Your answer must hold only the lines below from the line containing "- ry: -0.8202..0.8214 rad" through the line containing "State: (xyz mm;", each reproduced exactly.

(Extracted data entries)
----------

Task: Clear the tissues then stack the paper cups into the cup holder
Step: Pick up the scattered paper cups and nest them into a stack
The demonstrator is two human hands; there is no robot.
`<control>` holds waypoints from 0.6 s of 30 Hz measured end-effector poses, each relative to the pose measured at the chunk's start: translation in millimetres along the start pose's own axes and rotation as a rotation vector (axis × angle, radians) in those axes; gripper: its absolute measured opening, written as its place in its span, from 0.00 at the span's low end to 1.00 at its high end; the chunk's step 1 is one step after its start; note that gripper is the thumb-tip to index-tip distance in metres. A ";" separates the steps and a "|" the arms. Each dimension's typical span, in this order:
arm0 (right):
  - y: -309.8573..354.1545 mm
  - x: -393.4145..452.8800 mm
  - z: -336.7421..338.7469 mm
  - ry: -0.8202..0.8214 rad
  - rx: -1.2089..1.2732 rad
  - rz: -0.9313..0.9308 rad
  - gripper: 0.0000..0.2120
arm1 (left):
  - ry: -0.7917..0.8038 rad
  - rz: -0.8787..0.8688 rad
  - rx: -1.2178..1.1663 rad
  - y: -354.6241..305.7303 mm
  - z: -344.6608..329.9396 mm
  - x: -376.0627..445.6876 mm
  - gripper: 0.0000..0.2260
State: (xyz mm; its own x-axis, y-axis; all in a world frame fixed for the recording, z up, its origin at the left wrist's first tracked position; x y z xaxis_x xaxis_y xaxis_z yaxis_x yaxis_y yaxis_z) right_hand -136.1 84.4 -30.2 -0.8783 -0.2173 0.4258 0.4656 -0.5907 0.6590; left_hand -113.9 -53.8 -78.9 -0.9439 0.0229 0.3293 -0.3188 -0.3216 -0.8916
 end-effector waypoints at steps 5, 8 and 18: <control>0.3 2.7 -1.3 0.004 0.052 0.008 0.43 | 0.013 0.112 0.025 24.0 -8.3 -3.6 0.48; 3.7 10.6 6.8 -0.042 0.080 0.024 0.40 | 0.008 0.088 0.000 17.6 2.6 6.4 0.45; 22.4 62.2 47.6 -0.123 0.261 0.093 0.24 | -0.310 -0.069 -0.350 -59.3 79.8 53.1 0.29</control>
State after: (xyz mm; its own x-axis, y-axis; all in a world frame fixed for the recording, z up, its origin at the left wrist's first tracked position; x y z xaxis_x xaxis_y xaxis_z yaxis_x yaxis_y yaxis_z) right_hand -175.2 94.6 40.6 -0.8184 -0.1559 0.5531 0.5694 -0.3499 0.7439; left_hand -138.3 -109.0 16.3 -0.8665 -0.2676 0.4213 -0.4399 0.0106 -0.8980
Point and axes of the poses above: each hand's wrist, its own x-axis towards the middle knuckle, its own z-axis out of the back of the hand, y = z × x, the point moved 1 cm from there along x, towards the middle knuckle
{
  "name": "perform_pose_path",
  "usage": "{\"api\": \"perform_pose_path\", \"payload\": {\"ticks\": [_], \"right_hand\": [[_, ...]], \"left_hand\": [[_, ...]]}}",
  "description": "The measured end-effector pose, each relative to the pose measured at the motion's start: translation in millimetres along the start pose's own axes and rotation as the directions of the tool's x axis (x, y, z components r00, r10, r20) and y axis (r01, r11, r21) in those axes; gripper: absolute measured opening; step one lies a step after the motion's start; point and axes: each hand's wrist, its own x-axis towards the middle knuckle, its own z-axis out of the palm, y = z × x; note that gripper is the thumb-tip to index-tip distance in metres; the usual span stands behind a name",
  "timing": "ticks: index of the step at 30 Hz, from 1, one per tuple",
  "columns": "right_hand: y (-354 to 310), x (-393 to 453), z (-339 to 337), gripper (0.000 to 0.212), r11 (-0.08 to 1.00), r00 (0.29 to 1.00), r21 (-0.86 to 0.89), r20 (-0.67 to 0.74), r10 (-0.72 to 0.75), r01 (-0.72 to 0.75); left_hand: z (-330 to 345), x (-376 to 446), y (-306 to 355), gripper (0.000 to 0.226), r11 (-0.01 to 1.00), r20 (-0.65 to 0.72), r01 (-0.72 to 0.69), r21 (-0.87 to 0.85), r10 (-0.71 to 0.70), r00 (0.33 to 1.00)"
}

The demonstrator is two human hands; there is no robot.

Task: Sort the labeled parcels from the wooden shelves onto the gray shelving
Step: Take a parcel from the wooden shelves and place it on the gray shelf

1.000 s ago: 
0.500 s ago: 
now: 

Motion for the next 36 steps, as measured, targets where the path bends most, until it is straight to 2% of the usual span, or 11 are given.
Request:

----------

* _Task solution_
  - ry: -0.8202..0.8214 rad
  - rx: -1.2089..1.2732 rad
  - rz: -0.9313..0.9308 rad
  - gripper: 0.0000..0.2120
arm1 (left):
  - ry: -0.7917..0.8038 rad
  - rz: -0.8787..0.8688 rad
  - rx: -1.2178..1.1663 rad
  - y: -354.6241..305.7303 mm
  - z: -344.6608..329.9396 mm
  - x: -376.0627..445.6876 mm
  - gripper: 0.0000..0.2260
State: (xyz mm; its own x-axis, y-axis; all in a world frame fixed for the recording, z up, its origin at the left wrist's first tracked position; x y z xaxis_x xaxis_y xaxis_z yaxis_x yaxis_y yaxis_z) right_hand -136.1 84.4 -30.2 -0.8783 -0.2173 0.4258 0.4656 -0.5907 0.6590; left_hand -113.9 -53.8 -78.9 -0.9439 0.0229 0.3293 -0.3188 -0.3216 -0.8916

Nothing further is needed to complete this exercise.